Extending Mean-Field Variational Inference via Entropic Regularization: Theory and Computation
This work addresses the challenge of dependency recovery in variational inference for statisticians and machine learning practitioners, offering an incremental improvement over existing mean-field methods.
The paper tackles the problem of approximate inference in high-dimensional Bayesian models by proposing a novel variational inference method that extends mean-field via entropic regularization, showing it recovers posterior dependencies and offers computational efficiency with polynomial-time guarantees, demonstrated through improved performance on simulated and real data.

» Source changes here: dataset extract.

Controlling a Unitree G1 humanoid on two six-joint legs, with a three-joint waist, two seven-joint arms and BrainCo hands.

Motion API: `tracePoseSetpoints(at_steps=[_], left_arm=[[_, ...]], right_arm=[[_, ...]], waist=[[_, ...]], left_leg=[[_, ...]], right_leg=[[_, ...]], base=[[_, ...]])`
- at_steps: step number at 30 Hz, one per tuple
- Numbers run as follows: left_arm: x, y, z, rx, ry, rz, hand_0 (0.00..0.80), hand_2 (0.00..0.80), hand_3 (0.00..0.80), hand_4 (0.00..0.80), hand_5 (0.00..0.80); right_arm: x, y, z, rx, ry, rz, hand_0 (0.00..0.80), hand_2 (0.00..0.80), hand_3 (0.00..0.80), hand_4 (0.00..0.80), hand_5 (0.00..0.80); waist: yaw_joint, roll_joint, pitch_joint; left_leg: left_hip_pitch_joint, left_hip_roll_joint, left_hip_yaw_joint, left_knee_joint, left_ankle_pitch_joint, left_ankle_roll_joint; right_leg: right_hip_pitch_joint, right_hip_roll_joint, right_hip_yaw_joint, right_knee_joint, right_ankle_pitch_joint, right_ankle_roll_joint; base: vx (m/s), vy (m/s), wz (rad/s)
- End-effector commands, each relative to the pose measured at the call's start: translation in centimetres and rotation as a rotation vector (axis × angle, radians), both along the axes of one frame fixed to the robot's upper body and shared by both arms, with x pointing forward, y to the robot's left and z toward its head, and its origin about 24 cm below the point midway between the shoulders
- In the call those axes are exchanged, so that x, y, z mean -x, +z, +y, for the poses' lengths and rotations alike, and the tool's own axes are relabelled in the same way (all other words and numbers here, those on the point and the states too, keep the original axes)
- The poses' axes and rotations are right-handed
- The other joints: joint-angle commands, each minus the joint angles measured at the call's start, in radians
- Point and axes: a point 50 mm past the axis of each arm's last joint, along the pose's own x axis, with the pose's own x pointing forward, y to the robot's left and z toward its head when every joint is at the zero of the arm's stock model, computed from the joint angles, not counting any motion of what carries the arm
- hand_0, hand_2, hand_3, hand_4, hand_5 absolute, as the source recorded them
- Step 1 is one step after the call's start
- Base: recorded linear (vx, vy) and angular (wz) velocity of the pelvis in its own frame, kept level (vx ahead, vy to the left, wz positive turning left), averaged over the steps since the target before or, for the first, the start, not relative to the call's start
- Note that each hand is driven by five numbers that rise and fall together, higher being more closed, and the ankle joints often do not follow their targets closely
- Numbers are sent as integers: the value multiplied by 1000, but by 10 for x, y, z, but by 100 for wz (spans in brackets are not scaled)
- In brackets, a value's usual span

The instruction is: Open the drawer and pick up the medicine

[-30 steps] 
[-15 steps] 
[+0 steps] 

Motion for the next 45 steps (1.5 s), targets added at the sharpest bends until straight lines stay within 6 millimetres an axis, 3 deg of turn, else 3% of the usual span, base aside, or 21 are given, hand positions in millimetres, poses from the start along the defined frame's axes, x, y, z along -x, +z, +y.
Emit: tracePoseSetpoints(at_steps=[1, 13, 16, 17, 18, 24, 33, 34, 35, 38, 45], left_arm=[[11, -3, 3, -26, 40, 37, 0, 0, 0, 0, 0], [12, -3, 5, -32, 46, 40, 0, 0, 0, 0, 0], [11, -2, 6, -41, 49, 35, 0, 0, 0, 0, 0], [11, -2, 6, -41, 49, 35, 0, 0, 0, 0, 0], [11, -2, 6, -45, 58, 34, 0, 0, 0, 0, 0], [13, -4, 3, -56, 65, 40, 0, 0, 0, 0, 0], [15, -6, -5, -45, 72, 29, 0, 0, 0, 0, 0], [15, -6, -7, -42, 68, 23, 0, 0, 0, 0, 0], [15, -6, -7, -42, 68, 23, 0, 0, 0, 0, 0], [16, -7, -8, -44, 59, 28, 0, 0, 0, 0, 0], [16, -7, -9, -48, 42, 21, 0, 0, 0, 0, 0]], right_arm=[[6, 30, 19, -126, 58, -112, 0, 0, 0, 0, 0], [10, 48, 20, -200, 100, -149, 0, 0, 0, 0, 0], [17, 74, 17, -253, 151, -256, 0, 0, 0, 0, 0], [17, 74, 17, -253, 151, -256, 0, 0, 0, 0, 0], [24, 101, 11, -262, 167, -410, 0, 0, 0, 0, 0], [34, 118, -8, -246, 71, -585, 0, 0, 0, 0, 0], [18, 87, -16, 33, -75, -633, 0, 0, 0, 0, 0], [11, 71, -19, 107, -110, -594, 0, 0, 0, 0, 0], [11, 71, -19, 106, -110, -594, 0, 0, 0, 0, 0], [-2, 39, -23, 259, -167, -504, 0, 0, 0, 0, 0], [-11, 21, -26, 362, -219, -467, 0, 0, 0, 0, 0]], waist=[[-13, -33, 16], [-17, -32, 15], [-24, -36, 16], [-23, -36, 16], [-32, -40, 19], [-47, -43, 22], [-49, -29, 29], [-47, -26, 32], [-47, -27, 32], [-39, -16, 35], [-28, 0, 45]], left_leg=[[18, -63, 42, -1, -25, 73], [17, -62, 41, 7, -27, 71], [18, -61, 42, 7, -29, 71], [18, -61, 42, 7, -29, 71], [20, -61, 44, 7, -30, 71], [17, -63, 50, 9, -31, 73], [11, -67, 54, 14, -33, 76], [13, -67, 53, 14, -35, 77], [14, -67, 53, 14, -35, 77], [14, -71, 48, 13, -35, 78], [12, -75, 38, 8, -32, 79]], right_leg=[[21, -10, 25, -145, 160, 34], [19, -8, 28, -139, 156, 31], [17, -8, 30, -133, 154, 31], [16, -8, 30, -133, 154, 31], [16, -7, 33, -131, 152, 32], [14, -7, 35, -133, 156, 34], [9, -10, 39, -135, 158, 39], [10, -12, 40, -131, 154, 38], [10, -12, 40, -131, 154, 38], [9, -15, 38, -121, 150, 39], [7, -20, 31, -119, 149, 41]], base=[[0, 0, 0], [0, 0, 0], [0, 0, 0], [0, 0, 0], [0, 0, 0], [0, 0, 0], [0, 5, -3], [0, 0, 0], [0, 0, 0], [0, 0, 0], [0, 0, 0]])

Variational inference (VI) has emerged as a popular method for approximate inference for high-dimensional Bayesian models. In this paper, we propose a novel VI method that extends the naive mean field via entropic regularization, referred to as $Ξ$-variational inference ($Ξ$-VI). $Ξ$-VI has a close connection to the entropic optimal transport problem and benefits from the computationally efficient Sinkhorn algorithm. We show that $Ξ$-variational posteriors effectively recover the true posterior dependency, where the dependence is downweighted by the regularization parameter. We analyze the role of dimensionality of the parameter space on the accuracy of $Ξ$-variational approximation and how it affects computational considerations, providing a rough characterization of the statistical-computational trade-off in $Ξ$-VI. We also investigate the frequentist properties of $Ξ$-VI and establish results on consistency, asymptotic normality, high-dimensional asymptotics, and algorithmic stability. We provide sufficient criteria for achieving polynomial-time approximate inference using the method. Finally, we demonstrate the practical advantage of $Ξ$-VI over mean-field variational inference on simulated and real data.